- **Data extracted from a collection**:
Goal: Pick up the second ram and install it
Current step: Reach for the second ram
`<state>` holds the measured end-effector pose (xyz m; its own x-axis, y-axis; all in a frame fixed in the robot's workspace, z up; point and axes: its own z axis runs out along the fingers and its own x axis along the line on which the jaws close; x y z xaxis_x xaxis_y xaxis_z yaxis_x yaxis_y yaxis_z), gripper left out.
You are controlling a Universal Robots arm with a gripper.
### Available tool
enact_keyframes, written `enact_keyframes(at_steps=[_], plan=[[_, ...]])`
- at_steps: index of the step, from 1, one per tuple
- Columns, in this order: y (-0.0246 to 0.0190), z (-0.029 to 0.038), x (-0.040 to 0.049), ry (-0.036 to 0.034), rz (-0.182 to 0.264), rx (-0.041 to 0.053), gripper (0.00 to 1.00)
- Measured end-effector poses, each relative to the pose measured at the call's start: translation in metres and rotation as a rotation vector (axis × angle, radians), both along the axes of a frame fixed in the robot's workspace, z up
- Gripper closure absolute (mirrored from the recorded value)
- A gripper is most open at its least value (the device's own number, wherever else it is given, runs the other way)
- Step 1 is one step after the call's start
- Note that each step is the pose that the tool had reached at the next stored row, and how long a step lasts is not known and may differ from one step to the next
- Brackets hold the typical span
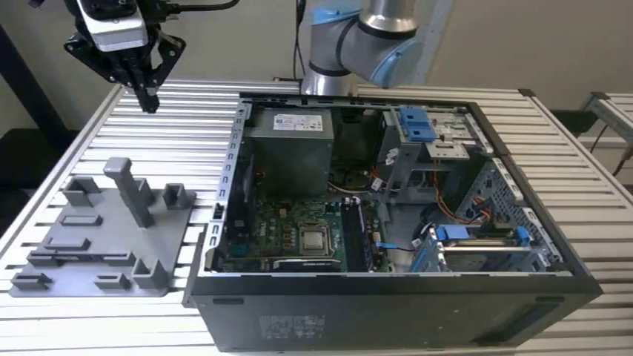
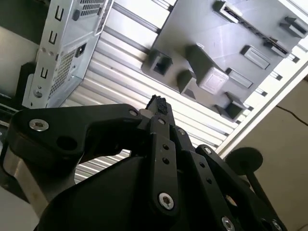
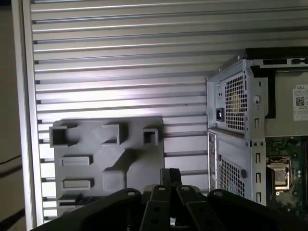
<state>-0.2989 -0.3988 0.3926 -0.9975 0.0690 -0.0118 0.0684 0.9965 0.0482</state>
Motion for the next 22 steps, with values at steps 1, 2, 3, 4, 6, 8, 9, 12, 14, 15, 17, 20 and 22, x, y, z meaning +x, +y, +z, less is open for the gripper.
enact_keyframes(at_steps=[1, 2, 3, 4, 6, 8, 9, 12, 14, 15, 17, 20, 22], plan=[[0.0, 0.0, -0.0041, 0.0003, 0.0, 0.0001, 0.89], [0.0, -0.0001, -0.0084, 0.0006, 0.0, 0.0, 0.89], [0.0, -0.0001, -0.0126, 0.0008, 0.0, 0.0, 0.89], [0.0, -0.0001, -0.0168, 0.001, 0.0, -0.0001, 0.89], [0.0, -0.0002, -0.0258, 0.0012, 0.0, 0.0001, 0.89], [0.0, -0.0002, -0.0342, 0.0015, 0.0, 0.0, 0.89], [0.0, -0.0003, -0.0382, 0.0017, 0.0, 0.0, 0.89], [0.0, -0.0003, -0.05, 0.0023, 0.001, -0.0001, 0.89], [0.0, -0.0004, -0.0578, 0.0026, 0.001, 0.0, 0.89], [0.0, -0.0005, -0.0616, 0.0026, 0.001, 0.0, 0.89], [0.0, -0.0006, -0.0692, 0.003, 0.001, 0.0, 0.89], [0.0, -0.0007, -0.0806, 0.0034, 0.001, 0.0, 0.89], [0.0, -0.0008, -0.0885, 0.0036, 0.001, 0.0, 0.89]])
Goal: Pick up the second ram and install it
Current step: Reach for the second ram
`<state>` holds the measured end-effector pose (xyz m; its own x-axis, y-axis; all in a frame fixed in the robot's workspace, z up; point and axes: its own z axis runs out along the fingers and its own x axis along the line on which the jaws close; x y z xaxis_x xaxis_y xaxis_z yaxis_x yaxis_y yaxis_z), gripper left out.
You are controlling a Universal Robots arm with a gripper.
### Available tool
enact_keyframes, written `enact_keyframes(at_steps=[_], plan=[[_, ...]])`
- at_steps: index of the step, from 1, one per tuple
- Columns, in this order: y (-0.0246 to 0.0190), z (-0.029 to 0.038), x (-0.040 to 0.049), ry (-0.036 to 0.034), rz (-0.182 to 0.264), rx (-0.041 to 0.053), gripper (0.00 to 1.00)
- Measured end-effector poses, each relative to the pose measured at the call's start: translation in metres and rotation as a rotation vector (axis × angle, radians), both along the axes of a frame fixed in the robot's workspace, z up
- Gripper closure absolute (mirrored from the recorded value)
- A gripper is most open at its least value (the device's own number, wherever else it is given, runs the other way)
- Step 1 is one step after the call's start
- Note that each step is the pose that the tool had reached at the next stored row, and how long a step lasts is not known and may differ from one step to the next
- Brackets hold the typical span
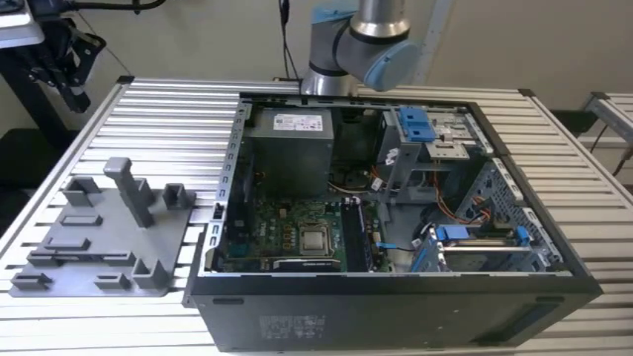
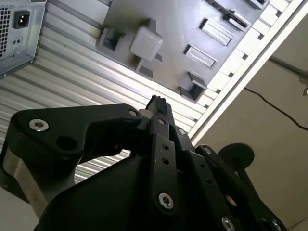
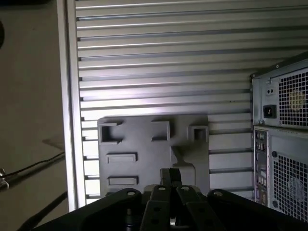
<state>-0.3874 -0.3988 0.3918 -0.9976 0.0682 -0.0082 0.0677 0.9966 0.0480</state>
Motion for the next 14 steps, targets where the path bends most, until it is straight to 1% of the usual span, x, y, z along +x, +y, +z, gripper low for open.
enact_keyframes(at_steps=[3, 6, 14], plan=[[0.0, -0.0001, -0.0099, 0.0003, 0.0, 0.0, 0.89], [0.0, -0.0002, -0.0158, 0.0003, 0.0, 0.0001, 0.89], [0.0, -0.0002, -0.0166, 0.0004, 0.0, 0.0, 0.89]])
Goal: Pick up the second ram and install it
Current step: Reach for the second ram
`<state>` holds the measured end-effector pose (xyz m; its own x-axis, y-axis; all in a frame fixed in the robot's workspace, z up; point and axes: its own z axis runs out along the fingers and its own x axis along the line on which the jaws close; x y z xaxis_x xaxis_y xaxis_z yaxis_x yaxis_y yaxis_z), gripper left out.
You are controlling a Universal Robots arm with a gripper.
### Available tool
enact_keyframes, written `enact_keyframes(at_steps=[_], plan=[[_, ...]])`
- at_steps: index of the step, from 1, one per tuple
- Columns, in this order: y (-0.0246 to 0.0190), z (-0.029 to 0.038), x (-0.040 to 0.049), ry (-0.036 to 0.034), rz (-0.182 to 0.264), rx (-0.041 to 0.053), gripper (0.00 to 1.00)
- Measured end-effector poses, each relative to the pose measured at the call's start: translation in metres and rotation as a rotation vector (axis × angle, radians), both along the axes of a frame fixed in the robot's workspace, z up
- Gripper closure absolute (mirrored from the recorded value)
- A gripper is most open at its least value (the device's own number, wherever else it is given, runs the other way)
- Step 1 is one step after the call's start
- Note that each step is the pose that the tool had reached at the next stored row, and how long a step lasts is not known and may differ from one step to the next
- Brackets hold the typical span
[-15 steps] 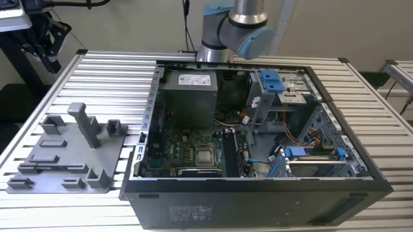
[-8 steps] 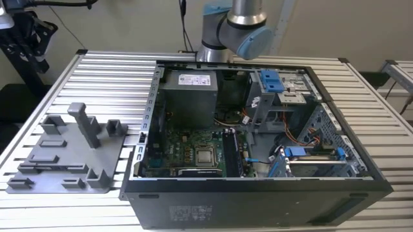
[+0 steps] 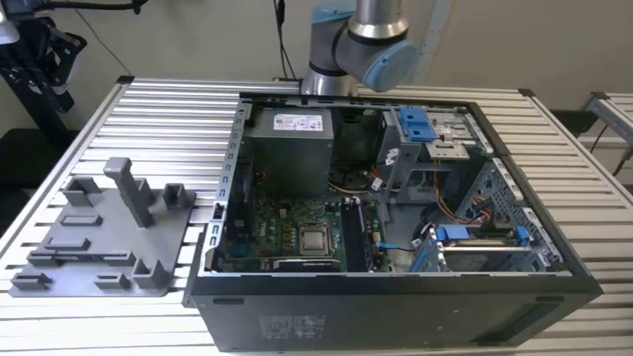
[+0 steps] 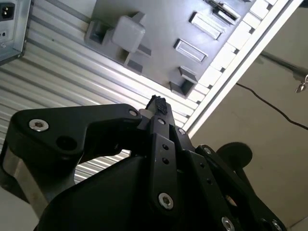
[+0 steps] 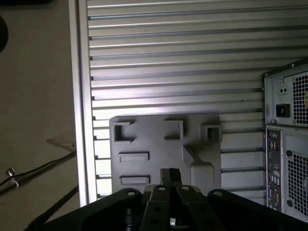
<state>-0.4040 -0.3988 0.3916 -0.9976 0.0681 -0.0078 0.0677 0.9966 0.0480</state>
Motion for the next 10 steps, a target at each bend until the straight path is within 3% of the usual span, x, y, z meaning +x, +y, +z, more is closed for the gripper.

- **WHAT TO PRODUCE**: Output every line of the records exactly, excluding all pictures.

- **TASK OUTPUT**:
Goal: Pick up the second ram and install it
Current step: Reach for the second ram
`<state>` holds the measured end-effector pose (xyz m; its own x-axis, y-axis; all in a frame fixed in the robot's workspace, z up; point and axes: its own z axis runs out along the fingers and its own x axis along the line on which the jaws close; x y z xaxis_x xaxis_y xaxis_z yaxis_x yaxis_y yaxis_z), gripper left out.
You are controlling a Universal Robots arm with a gripper.
### Available tool
enact_keyframes, written `enact_keyframes(at_steps=[_], plan=[[_, ...]])`
- at_steps: index of the step, from 1, one per tuple
- Columns, in this order: y (-0.0246 to 0.0190), z (-0.029 to 0.038), x (-0.040 to 0.049), ry (-0.036 to 0.034), rz (-0.182 to 0.264), rx (-0.041 to 0.053), gripper (0.00 to 1.00)
- Measured end-effector poses, each relative to the pose measured at the call's start: translation in metres and rotation as a rotation vector (axis × angle, radians), both along the axes of a frame fixed in the robot's workspace, z up
- Gripper closure absolute (mirrored from the recorded value)
- A gripper is most open at its least value (the device's own number, wherever else it is given, runs the other way)
- Step 1 is one step after the call's start
- Note that each step is the pose that the tool had reached at the next stored row, and how long a step lasts is not known and may differ from one step to the next
- Brackets hold the typical span
<state>-0.2989 -0.3988 0.3926 -0.9975 0.0690 -0.0118 0.0684 0.9965 0.0482</state>
Motion for the next 22 steps, with values at steps 1, 2, 3, 4, 6, 8, 9, 12, 14, 15, 17, 20 and 22, x, y, z meaning +x, +y, +z, less is open for the gripper.
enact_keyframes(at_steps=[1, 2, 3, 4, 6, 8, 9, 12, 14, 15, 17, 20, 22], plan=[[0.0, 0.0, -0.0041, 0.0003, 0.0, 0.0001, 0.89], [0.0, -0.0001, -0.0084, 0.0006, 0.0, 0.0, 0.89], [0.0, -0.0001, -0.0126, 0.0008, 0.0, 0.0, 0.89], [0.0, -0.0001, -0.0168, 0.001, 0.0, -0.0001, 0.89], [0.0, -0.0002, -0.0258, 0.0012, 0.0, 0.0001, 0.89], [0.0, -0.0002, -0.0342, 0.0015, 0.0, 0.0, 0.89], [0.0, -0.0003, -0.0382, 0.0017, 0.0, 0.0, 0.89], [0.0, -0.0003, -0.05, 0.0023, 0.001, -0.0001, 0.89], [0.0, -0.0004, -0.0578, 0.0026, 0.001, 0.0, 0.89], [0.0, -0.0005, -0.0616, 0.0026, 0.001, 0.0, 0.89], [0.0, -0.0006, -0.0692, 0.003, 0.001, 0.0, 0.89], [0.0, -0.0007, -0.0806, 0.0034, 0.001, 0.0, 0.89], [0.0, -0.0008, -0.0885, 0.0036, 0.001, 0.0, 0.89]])
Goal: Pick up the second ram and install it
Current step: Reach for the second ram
`<state>` holds the measured end-effector pose (xyz m; its own x-axis, y-axis; all in a frame fixed in the robot's workspace, z up; point and axes: its own z axis runs out along the fingers and its own x axis along the line on which the jaws close; x y z xaxis_x xaxis_y xaxis_z yaxis_x yaxis_y yaxis_z), gripper left out.
You are controlling a Universal Robots arm with a gripper.
### Available tool
enact_keyframes, written `enact_keyframes(at_steps=[_], plan=[[_, ...]])`
- at_steps: index of the step, from 1, one per tuple
- Columns, in this order: y (-0.0246 to 0.0190), z (-0.029 to 0.038), x (-0.040 to 0.049), ry (-0.036 to 0.034), rz (-0.182 to 0.264), rx (-0.041 to 0.053), gripper (0.00 to 1.00)
- Measured end-effector poses, each relative to the pose measured at the call's start: translation in metres and rotation as a rotation vector (axis × angle, radians), both along the axes of a frame fixed in the robot's workspace, z up
- Gripper closure absolute (mirrored from the recorded value)
- A gripper is most open at its least value (the device's own number, wherever else it is given, runs the other way)
- Step 1 is one step after the call's start
- Note that each step is the pose that the tool had reached at the next stored row, and how long a step lasts is not known and may differ from one step to the next
- Brackets hold the typical span
<state>-0.3874 -0.3988 0.3918 -0.9976 0.0682 -0.0082 0.0677 0.9966 0.0480</state>
Motion for the next 14 steps, targets where the path bends most, until it is straight to 1% of the usual span, x, y, z along +x, +y, +z, gripper low for open.
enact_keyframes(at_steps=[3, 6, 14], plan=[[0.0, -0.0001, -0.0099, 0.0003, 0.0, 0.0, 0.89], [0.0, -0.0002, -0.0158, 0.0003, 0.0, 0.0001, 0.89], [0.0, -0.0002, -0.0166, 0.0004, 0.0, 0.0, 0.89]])
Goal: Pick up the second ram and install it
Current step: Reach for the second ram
`<state>` holds the measured end-effector pose (xyz m; its own x-axis, y-axis; all in a frame fixed in the robot's workspace, z up; point and axes: its own z axis runs out along the fingers and its own x axis along the line on which the jaws close; x y z xaxis_x xaxis_y xaxis_z yaxis_x yaxis_y yaxis_z), gripper left out.
You are controlling a Universal Robots arm with a gripper.
### Available tool
enact_keyframes, written `enact_keyframes(at_steps=[_], plan=[[_, ...]])`
- at_steps: index of the step, from 1, one per tuple
- Columns, in this order: y (-0.0246 to 0.0190), z (-0.029 to 0.038), x (-0.040 to 0.049), ry (-0.036 to 0.034), rz (-0.182 to 0.264), rx (-0.041 to 0.053), gripper (0.00 to 1.00)
- Measured end-effector poses, each relative to the pose measured at the call's start: translation in metres and rotation as a rotation vector (axis × angle, radians), both along the axes of a frame fixed in the robot's workspace, z up
- Gripper closure absolute (mirrored from the recorded value)
- A gripper is most open at its least value (the device's own number, wherever else it is given, runs the other way)
- Step 1 is one step after the call's start
- Note that each step is the pose that the tool had reached at the next stored row, and how long a step lasts is not known and may differ from one step to the next
- Brackets hold the typical span
[-15 steps] 
[-8 steps] 
[+0 steps] 
[+0 steps] 
[+0 steps] 
<state>-0.4040 -0.3988 0.3916 -0.9976 0.0681 -0.0078 0.0677 0.9966 0.0480</state>
Motion for the next 10 steps, a target at each bend until the straight path is within 3% of the usual span, x, y, z meaning +x, +y, +z, more is closed for the gripper.

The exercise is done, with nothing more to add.